Lower KL is better because it means the uncensored checkpoint stayed closer to the original model on safe prompts. The absence of a comparable KL number is not a strike against an Abliterated checkpoint; it just means you should not pretend the comparison is numeric when the model card does not publish matching measurements.

One caveat about Heretic the tool: it is non-deterministic. Different runs on the same base model produce different parameter sets. The Qwen3 4B Heretic number above belongs to that specific checkpoint, not to every possible Heretic run. Any uncensored LLM labeled "heretic" should be evaluated on its own measured KL and refusal numbers.

Which Uncensored Method Should You Pick?

Choose between Heretic and abliterated checkpoints by comparing measured refusal rate, KL divergence, base model quality, and how much community testing the exact checkpoint has. Framed as abliterated vs heretic, the established 2024 method against the 2025 automated successor, the practical decision is checkpoint-specific: Heretic is attractive when the card discloses better numbers; abliterated releases remain practical when they are the better-tested artifact.

Heretic Wins When

  • The exact checkpoint publishes lower KL divergence than available abliterated variants at a similar refusal rate.
  • The model card discloses refusal rate, KL divergence, prompt-set details, and enough context to judge the run.
  • You want Qwen3 4B Heretic or the Numen fine-tuned Qwen3 4B Heretic NoSlop variant in Private LLM.

Abliterated Wins When

  • You need a deterministic, well-tested artifact.
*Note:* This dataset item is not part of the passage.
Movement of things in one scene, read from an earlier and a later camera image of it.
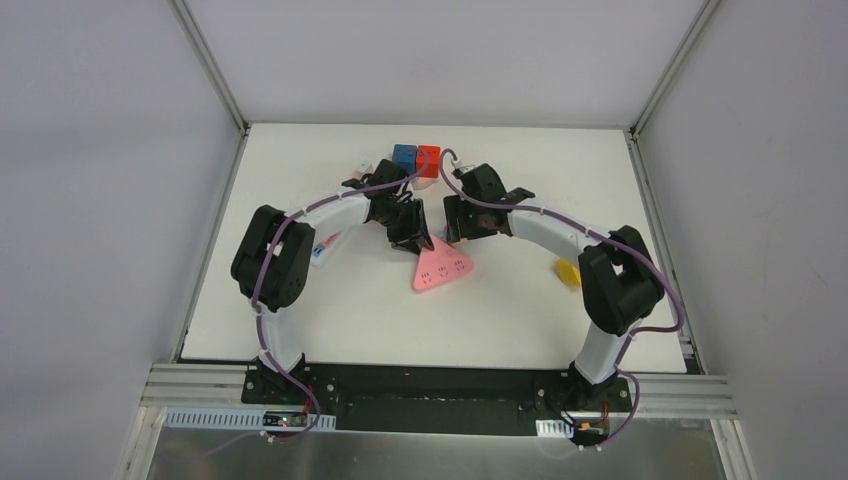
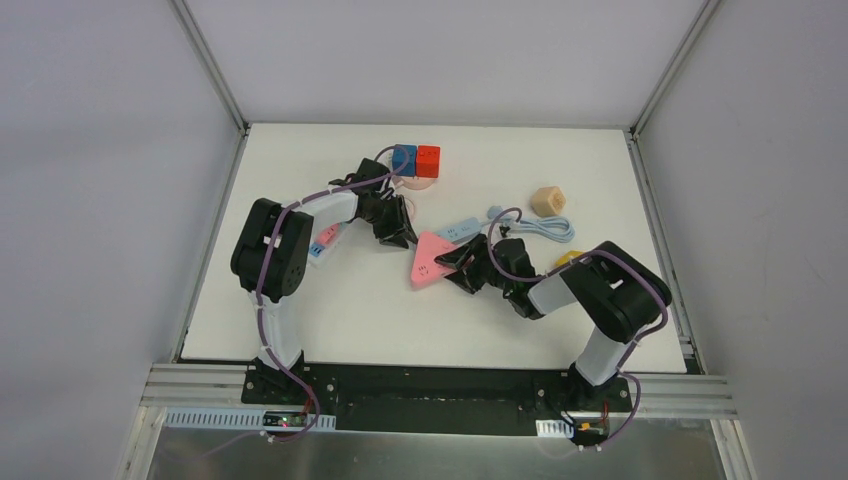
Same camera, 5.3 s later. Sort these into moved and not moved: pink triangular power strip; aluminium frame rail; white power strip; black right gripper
Moved: black right gripper
Not moved: aluminium frame rail; white power strip; pink triangular power strip
Huihui checkpoints are reproducible and heavily used, which surfaces failure modes faster than a fresh Heretic run would.
  • The base model has a known abliterated variant available in Private LLM, and there is no shipped Heretic counterpart for that family.
  • You plan to DPO-heal the model afterwards on domain data. Abliteration plus DPO is the longer-tested recovery path.

Private LLM Heretic and Abliterated Models

Private LLM runs Heretic and Abliterated checkpoints by shipping Apple-device quantized builds rather than raw full-precision Hugging Face weights. The practical choice is two-step: pick the uncensored method with the strongest disclosed quality numbers, then pick the model size that fits your iPhone, iPad, or Mac.

Heretic and abliterated checkpoints ship as full-precision models on Hugging Face. Running them on a phone requires quantization. Private LLM ships GPTQ and OmniQuant quantization, both originally published research methods (GPTQ from Frantar et al. 2022, OmniQuant from OpenGVLab 2023) tuned per model on Apple hardware, rather than the RTN quantization used by llama.cpp-based apps. That tuning is what makes a 4B abliterated LLM or heretic LLM feel usable on an iPhone 15 Pro instead of a laboratory curiosity. Our own benchmarks put 3-bit OmniQuant quality at parity with 4-bit RTN on the same hardware, which is the part of the stack that decides whether the uncensored LLM you picked is actually faster than Ollama on a Mac.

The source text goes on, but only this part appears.